HTTPArchive / httparchive.org

The HTTP Archive website hosted on App Engine
https://httparchive.org
Apache License 2.0
336 stars 43 forks source link

Classification of the URLs in HA dataset #868

Open nrllh opened 5 months ago

nrllh commented 5 months ago

Hi all,

as previously announced in Slack, we wanted to classify the URLs, and we hope to have this solved soon. We classified over 110M different hostnames. In this issue, I want to give you an overview of the method we applied, and we have some discussion points to address.

How we classified and the results

We began by extracting distinct hostnames from all requests and extended the data with the domain name (eTLD+1) of these hostnames. This gave us a total of 110M distinct hostnames to classify. Using @yohhaan’s repository, which leverages the Google Topics API, we managed to classify 89% of the hostnames. 11% could not be classified due to the Topics API excluding adult sites (e.g., gambling). The dataset is currently hosted in my private project and can be queried:

SELECT * FROM misc-researches.ha.ha_categories

Points to discuss

  1. Some hostnames should not be classified individually. For example, googlesyndication.com has 32 million different hostnames like

The model's classification for these hostnames is very inconsistent, likely due to the hash values. Therefore, we should assign the classification of googlesyndication.com to all its hostnames. This issue also exists for other popular providers. I have created a sheet and manually assigned which popular sites with hashed subdomains should use the classification of the domain instead of the subdomain: Classification of sites with many subdomains.

  1. We need to decide how we want to provide the data.

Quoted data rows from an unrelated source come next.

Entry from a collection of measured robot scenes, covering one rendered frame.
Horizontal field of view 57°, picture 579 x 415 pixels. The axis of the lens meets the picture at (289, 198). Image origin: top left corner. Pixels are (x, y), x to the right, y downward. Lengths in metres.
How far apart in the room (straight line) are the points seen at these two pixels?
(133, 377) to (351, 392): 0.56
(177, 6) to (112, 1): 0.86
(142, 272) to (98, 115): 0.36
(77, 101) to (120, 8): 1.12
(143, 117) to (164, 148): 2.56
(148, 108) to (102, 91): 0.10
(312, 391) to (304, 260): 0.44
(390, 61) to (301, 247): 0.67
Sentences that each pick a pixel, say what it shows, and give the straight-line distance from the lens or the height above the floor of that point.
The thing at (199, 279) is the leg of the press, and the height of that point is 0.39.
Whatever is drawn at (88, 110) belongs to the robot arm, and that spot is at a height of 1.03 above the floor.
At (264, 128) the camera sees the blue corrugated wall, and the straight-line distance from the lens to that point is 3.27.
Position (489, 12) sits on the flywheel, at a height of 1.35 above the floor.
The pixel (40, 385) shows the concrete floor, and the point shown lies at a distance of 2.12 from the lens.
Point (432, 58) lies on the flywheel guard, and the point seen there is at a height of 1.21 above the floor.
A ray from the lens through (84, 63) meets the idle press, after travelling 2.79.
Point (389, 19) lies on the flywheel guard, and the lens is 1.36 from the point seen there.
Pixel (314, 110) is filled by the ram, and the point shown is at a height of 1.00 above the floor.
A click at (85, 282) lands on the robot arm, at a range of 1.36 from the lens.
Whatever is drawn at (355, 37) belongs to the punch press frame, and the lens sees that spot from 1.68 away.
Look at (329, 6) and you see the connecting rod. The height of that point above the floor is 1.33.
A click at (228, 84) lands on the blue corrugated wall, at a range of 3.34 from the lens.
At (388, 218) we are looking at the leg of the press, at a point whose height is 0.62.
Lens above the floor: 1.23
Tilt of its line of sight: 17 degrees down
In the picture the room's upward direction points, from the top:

Should we maintain a table containing all entries with their classification? Additionally, we could provide a UDF to query the taxonomy of a given hostname, which can also help us maintain the logic discussed above.
  2. @rviscomi wants to integrate the classification during the crawling process. @yoohan can assist us with this integration

Many thanks to @yohhaan for his contributions throughout the entire process! He adjusted his repository and ran the scripts for the classification.

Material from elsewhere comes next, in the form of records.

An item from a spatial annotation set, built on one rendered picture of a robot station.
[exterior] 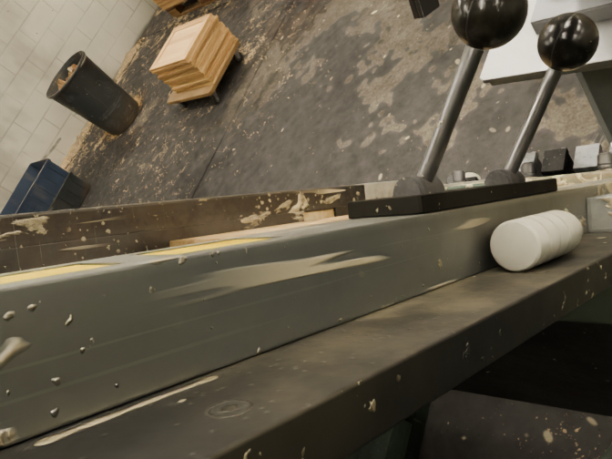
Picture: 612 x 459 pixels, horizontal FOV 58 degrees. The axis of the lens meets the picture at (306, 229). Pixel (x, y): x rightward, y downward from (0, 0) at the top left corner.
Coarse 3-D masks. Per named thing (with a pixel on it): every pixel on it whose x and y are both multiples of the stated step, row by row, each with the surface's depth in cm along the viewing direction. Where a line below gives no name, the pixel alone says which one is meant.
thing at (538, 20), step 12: (540, 0) 134; (552, 0) 131; (564, 0) 129; (576, 0) 126; (588, 0) 124; (600, 0) 122; (540, 12) 132; (552, 12) 129; (564, 12) 127; (576, 12) 125; (588, 12) 124; (600, 12) 123; (540, 24) 132
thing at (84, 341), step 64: (576, 192) 46; (128, 256) 20; (192, 256) 18; (256, 256) 20; (320, 256) 23; (384, 256) 26; (448, 256) 30; (0, 320) 14; (64, 320) 15; (128, 320) 16; (192, 320) 18; (256, 320) 20; (320, 320) 22; (0, 384) 14; (64, 384) 15; (128, 384) 16; (0, 448) 14
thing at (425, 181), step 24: (456, 0) 28; (480, 0) 27; (504, 0) 27; (456, 24) 29; (480, 24) 28; (504, 24) 27; (480, 48) 29; (456, 72) 30; (456, 96) 30; (456, 120) 31; (432, 144) 31; (432, 168) 32; (408, 192) 32; (432, 192) 32
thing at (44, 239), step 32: (288, 192) 90; (320, 192) 96; (352, 192) 103; (384, 192) 110; (0, 224) 59; (32, 224) 61; (64, 224) 64; (96, 224) 67; (128, 224) 70; (160, 224) 73; (192, 224) 77; (224, 224) 81; (256, 224) 85; (0, 256) 59; (32, 256) 61; (64, 256) 64; (96, 256) 66
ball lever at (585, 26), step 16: (560, 16) 37; (576, 16) 36; (544, 32) 37; (560, 32) 36; (576, 32) 36; (592, 32) 36; (544, 48) 37; (560, 48) 36; (576, 48) 36; (592, 48) 36; (560, 64) 37; (576, 64) 37; (544, 80) 38; (544, 96) 39; (528, 112) 40; (544, 112) 39; (528, 128) 39; (528, 144) 40; (512, 160) 40; (496, 176) 41; (512, 176) 40

yohhaan commented 5 months ago

Hello all,

Thanks @nrllh for this summary and for the resources provided to classify these hostnames. Some ideas:

  1. It could still be valuable to release the initial classification of all hostnames by the Topics API (i.e., vanilla results even if some are highly influenced by their "hashed subdomains" or if the classification returned Unknown). Also, the version of the Topics model used (latest: chrome5) should be encoded somehow (maybe just in the name of the table?).

I would then release a second table listing the corrections you have started to manually map (eTLD+1 with corresponding topics). That way, we can then do as you describe: write a joint SQL query/UDF that returns the (corrected) classification that the HTTP archive would like to use.

  1. I suppose the process previously described in 1. would work for the almanac 2024, but moving forward if you want to classify during each crawl (like per 3.) the structure may have to be a bit different.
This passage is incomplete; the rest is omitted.